= GOAL OF THE EXERCISE =
Images in the entries are to be skipped, and everything else is to be written out exactly.

# # # # #

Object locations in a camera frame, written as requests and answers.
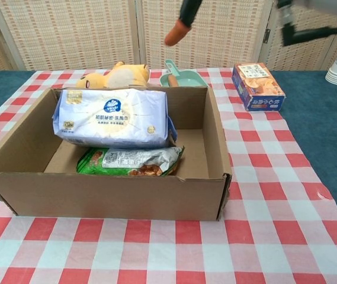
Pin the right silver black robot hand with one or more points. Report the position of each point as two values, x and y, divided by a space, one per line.
187 14

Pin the orange and purple biscuit box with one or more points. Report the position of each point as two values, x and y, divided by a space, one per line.
257 85

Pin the lavender tissue pack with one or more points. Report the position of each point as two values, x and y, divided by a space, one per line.
112 118

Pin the green snack bag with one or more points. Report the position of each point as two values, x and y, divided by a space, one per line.
118 164

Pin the open brown cardboard box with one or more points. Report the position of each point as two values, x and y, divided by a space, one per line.
97 195

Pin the red white checkered tablecloth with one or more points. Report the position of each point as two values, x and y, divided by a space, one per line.
156 251

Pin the mint green dustpan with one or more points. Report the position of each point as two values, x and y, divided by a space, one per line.
189 80

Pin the yellow plush toy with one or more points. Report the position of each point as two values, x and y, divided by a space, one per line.
126 75

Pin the woven folding screen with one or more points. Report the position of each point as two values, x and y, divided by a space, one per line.
73 32

# # # # #

= SOLUTION BELOW =
Object locations in a camera frame, written as requests and answers.
Pin the right silver black robot hand with one or more points. Report the position of each point as two values, x and y, divided by a space, one per line.
187 14

Pin the orange and purple biscuit box with one or more points. Report the position of each point as two values, x and y, divided by a space, one per line.
257 85

Pin the lavender tissue pack with one or more points. Report the position of each point as two values, x and y, divided by a space, one per line.
112 118

Pin the green snack bag with one or more points. Report the position of each point as two values, x and y, divided by a space, one per line.
118 164

Pin the open brown cardboard box with one or more points. Report the position of each point as two values, x and y, divided by a space, one per line.
97 195

Pin the red white checkered tablecloth with one or more points. Report the position of each point as two values, x and y, divided by a space, one per line.
156 251

Pin the mint green dustpan with one or more points. Report the position of each point as two values, x and y, divided by a space, one per line.
189 80

Pin the yellow plush toy with one or more points. Report the position of each point as two values, x and y, divided by a space, one per line.
126 75

Pin the woven folding screen with one or more points. Report the position of each point as two values, x and y, divided by a space, one per line.
73 32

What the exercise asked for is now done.